Macy's told 7 On Your Side, "The items... were not monitored every day," and added, "Macy's, however, promotes by day, not by week... so a weekly snapshot does not give you a complete and accurate picture."
Macy's also noted some of its items followed by Consumers' Checkbook were never put on sale.
Next up, Kohl's.
"At Kohl's, two of the items we tracked were on sale for every week or almost every week," Brasler said.
Kohl's has not responded to 7 On Your Side's request for information and comment.
"At Sears, really the problem was most acute," Brasler said. "And we're talking about almost all their items were almost always on sale and those sale prices were always at very steep discounts, you know, 40 percent off or more,"
In a statement, the company said: "Sears disagrees with any suggestion that its pricing is misleading or deceptive... We do not publicly discuss the details of our pricing strategy, however ... Sears complies with applicable pricing and advertising laws."
To check out the full report from Consumers' Checkbook, click here.
7 On Your Side asked the retailers featured in the Bay Area Consumers' Checkbook article for comment. These are the responses we received:
THE HOME DEPOT:
The Home Depot's Spokesperson wrote that at Home Depot, "... we closely follow FTC guidelines."

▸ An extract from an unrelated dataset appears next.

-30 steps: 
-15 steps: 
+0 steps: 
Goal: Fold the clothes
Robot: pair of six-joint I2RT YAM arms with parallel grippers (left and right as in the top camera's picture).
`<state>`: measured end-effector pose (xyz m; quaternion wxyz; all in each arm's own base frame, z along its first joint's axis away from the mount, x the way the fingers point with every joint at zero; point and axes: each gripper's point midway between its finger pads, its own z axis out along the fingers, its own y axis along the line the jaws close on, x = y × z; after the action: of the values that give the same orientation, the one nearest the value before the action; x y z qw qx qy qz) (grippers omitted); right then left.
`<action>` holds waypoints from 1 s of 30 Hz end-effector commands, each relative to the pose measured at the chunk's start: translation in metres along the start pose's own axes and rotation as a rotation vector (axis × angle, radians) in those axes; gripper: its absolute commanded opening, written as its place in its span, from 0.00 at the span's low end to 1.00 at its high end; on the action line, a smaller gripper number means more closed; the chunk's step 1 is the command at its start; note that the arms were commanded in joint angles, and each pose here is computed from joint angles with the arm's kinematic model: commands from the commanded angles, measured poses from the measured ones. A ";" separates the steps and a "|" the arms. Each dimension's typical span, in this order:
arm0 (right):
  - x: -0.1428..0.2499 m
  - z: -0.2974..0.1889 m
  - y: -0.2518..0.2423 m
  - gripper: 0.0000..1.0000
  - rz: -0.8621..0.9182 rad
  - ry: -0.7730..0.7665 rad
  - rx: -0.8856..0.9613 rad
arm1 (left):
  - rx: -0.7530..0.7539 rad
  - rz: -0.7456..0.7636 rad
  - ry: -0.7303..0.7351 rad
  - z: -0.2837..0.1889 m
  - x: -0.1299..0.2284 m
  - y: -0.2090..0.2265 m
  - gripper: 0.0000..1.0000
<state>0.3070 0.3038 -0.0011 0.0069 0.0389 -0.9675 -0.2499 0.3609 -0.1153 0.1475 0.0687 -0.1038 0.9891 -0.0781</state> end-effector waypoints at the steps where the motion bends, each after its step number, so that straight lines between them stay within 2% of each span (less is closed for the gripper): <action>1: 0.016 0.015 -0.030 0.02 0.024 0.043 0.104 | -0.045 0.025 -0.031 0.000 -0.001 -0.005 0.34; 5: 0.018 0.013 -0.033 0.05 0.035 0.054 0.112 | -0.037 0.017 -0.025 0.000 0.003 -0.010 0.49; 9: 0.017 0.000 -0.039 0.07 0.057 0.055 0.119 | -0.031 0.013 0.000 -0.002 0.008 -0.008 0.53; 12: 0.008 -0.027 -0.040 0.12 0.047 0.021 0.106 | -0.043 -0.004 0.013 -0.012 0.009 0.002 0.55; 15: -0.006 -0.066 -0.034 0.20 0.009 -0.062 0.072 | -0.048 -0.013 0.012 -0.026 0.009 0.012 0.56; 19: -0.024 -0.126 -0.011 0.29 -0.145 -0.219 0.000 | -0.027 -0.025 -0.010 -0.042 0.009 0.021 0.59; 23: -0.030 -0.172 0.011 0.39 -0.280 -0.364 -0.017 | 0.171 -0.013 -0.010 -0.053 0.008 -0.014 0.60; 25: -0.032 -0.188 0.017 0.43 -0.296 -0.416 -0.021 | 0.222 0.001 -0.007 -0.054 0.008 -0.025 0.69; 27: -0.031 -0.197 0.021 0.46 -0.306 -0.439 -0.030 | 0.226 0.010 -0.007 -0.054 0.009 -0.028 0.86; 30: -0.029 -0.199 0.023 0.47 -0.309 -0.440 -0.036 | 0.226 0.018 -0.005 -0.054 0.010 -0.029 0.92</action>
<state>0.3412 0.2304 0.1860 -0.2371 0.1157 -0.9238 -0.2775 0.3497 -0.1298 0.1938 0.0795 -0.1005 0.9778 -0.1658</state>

At Macy's, our pricing cadence varies for each item, based on the nature and seasonality of the merchandise, its family of business and customer response, among other factors. Some items rarely go on sale prior to final clearance; others go on sale more frequently as part of promotional events.

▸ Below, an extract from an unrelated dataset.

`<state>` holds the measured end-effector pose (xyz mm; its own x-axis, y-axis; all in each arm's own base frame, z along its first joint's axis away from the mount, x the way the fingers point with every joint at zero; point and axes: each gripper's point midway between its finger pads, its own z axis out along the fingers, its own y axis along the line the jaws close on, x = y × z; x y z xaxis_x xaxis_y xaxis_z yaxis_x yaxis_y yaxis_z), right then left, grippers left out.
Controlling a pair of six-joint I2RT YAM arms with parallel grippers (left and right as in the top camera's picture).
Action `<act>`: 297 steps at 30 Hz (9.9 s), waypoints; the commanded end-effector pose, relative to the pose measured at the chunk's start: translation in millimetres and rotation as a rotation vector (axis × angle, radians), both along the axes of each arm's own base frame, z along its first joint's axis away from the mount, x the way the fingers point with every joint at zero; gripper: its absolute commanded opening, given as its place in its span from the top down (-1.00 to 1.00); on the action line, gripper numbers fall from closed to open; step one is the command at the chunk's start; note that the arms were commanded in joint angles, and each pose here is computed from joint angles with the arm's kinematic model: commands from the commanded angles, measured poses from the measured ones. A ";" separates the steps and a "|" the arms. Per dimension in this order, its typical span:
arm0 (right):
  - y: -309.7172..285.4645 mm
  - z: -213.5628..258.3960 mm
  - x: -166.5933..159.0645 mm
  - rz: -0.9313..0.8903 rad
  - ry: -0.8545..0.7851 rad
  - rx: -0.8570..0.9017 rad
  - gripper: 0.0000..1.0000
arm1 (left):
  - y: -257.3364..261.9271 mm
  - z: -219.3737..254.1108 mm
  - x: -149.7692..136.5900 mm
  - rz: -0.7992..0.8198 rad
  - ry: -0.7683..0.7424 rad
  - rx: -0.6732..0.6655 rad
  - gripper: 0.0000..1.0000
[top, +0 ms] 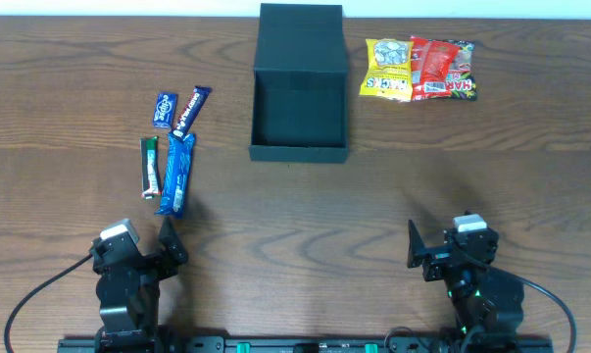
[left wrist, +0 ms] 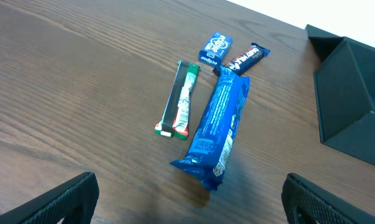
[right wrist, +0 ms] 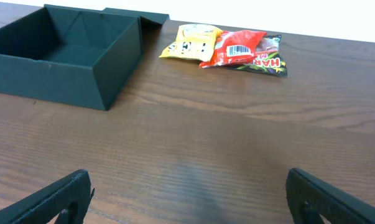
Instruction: Pack container
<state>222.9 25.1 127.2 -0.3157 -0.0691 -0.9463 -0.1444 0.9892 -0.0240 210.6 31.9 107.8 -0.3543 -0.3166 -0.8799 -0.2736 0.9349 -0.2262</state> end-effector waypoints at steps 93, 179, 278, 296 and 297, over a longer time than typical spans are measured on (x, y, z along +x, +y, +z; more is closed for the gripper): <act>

Macy's prides itself on offering compelling merchandise which provides great value to the customer. We strive to comply with all laws and regulations, which generally allow for flexibility in connection with price promotions to allow retailers to respond to business trends. If a pricing error is brought to our attention, we act quickly to correct it.

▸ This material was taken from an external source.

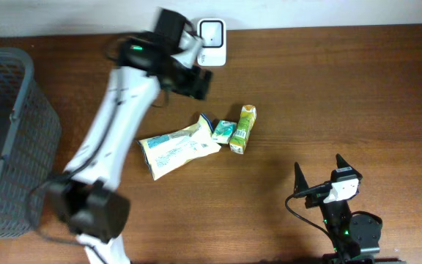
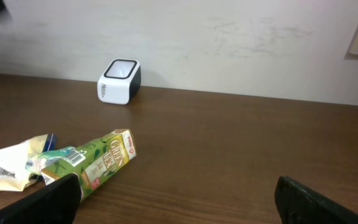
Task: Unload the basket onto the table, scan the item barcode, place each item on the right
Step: 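Place the Kleenex pack on the table next to the carton, then reach into the basket and grasp the orange tissue pack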
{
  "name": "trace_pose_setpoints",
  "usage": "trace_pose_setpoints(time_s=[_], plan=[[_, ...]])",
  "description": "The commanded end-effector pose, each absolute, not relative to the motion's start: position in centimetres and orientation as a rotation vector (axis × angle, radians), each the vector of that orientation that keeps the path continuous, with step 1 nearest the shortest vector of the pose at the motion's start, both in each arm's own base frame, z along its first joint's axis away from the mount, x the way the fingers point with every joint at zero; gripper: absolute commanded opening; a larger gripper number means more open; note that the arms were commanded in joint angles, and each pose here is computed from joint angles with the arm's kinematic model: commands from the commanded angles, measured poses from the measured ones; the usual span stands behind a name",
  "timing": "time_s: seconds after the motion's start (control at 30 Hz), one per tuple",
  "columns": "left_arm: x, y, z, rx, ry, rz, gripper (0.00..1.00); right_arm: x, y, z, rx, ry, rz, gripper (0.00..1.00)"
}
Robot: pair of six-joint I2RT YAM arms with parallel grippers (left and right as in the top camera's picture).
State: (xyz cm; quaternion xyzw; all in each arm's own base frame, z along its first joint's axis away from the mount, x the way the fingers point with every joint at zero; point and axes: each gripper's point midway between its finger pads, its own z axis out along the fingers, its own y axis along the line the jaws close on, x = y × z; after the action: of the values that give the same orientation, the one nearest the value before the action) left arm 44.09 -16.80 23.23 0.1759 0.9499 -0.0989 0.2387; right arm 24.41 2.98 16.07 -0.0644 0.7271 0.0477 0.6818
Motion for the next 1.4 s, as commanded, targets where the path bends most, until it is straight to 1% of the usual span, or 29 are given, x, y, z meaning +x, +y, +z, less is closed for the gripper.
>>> trace_pose_setpoints(time_s=[0.0, 0.03, 0.07, 0.13, 0.17, 0.27, 0.37, 0.43, 0.53, 0.57, 0.63, 0.77, 0.87, 0.97, 1.03, 1.07, 1.1, 1.17, 1.27, 1.3, 1.37], plan=[[43.2, -8.2, 32.9, 0.237, 2.408, -0.217, 0.99, 24.4, 3.2, 15.8, -0.149, 1.634, 0.113, 0.99], [42.8, -5.3, 34.0, 0.110, 2.394, -0.205, 0.99, 24.4, 3.2, 15.8, -0.149, 1.634, 0.113, 0.99], [41.9, -0.9, 35.2, -0.087, 2.376, -0.186, 0.99, 24.4, 3.2, 15.8, -0.149, 1.634, 0.113, 0.99], [40.2, 6.3, 36.0, -0.402, 2.334, -0.142, 0.99, 24.4, 3.2, 15.8, -0.149, 1.634, 0.113, 0.99], [39.2, 10.3, 35.9, -0.558, 2.307, -0.110, 0.99, 24.4, 3.2, 15.8, -0.149, 1.634, 0.113, 0.99], [35.5, 19.0, 35.0, -0.922, 2.222, -0.039, 0.99, 24.4, 3.2, 15.8, -0.149, 1.634, 0.113, 0.99], [32.7, 24.2, 34.2, -1.094, 2.172, 0.074, 0.99, 24.4, 3.2, 15.8, -0.149, 1.634, 0.113, 0.99], [31.3, 26.6, 32.8, -1.195, 2.168, 0.166, 0.99, 24.4, 3.2, 15.8, -0.149, 1.634, 0.113, 0.99], [30.7, 28.9, 28.4, -1.282, 2.234, 0.253, 0.99, 24.4, 3.2, 15.8, -0.149, 1.634, 0.113, 0.99], [30.3, 29.5, 25.6, -1.300, 2.289, 0.302, 0.99, 24.4, 3.2, 15.8, -0.149, 1.634, 0.113, 0.99], [29.3, 30.4, 21.8, -1.319, 2.352, 0.379, 0.99, 24.4, 3.2, 15.8, -0.149, 1.634, 0.113, 0.99], [26.7, 31.5, 13.8, -1.185, 2.540, 0.459, 0.98, 24.4, 3.2, 15.8, -0.149, 1.634, 0.113, 0.99], [24.3, 33.0, 10.2, -1.232, 2.575, 0.495, 0.99, 24.4, 3.2, 15.8, -0.149, 1.634, 0.113, 0.99], [22.8, 34.4, 8.0, -1.286, 2.593, 0.494, 0.97, 24.4, 3.2, 15.8, -0.149, 1.634, 0.113, 0.99], [22.3, 34.9, 6.8, -1.268, 2.632, 0.494, 0.78, 24.4, 3.2, 15.8, -0.149, 1.634, 0.113, 0.99], [22.1, 35.1, 6.3, -1.277, 2.641, 0.503, 0.71, 24.4, 3.2, 15.8, -0.149, 1.634, 0.113, 0.99], [21.9, 35.3, 5.8, -1.286, 2.654, 0.509, 0.70, 24.4, 3.2, 15.8, -0.149, 1.634, 0.113, 0.99], [21.7, 35.5, 4.6, -1.287, 2.680, 0.518, 0.63, 24.4, 3.2, 15.8, -0.149, 1.634, 0.113, 0.99], [21.2, 35.8, 3.5, -1.303, 2.706, 0.559, 0.49, 24.4, 3.2, 15.8, -0.149, 1.634, 0.113, 0.99], [21.0, 35.9, 3.1, -1.309, 2.719, 0.570, 0.49, 24.4, 3.2, 15.8, -0.149, 1.634, 0.113, 0.99], [20.9, 35.9, 2.7, -1.313, 2.729, 0.574, 0.53, 24.4, 3.2, 15.8, -0.149, 1.634, 0.113, 0.99]])
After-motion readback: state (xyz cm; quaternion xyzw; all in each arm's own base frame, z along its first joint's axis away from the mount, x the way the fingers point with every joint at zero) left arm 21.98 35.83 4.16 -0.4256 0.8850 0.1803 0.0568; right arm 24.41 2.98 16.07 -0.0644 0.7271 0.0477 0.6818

Here are a few observations, based on the data you presented:
1. The items on your list were not monitored every day. In most cases, the data seems to have been collected at one specific point each week - every 6 or 7 days. And in the summary chart, columns are labeled "number of weeks" and "percentage of weeks on sale." Macy's, however, promotes by day, not by week - so a weekly snapshot does not give you a complete and accurate picture. Price may vary within the course of a week.
2. Two of Macy's items on your spreadsheet did not go on sale at all (Chanel and All-Clad).
3. Your summary chart says that the Levi's item was never offered at full-price - which is inaccurate. The Macy's page on your spreadsheet shows that, in the weekly survey, Levi's were offered at full price on 2/3 and 3/3.
Sears' Spokesperson wrote, "Sears disagrees with any suggestion that its pricing is misleading or deceptive. Sears is focused on providing its members with great prices on a wide variety of products and services. We do not publicly discuss the details of our pricing strategy, however we can confirm that Sears complies with applicable pricing and advertising laws. While we cannot speak to other retailers' pricing behavior, as a multi-channel, leading integrated retailer we are uniquely positioned to provide discounts to our members and customers in a number of different, legally compliant ways, including things like member pricing, store or online only promotions, clearance offers, and offers from third-party marketplace sellers. It is unfortunate that Checkbook.org did not appear to take these factors into account before making its assumptions."
Target's spokesperson wrote, "Target's goal is to provide exceptional, affordable, everyday shopping for our guests. We're committed to accurately pricing merchandise and continuing to comply with any applicable laws related to pricing. Guests with questions about a price are encouraged to reach out to the Guest Services for more information. "
Best Buy, Costco and Kohl's did not respond to 7 On Your Side's request for information.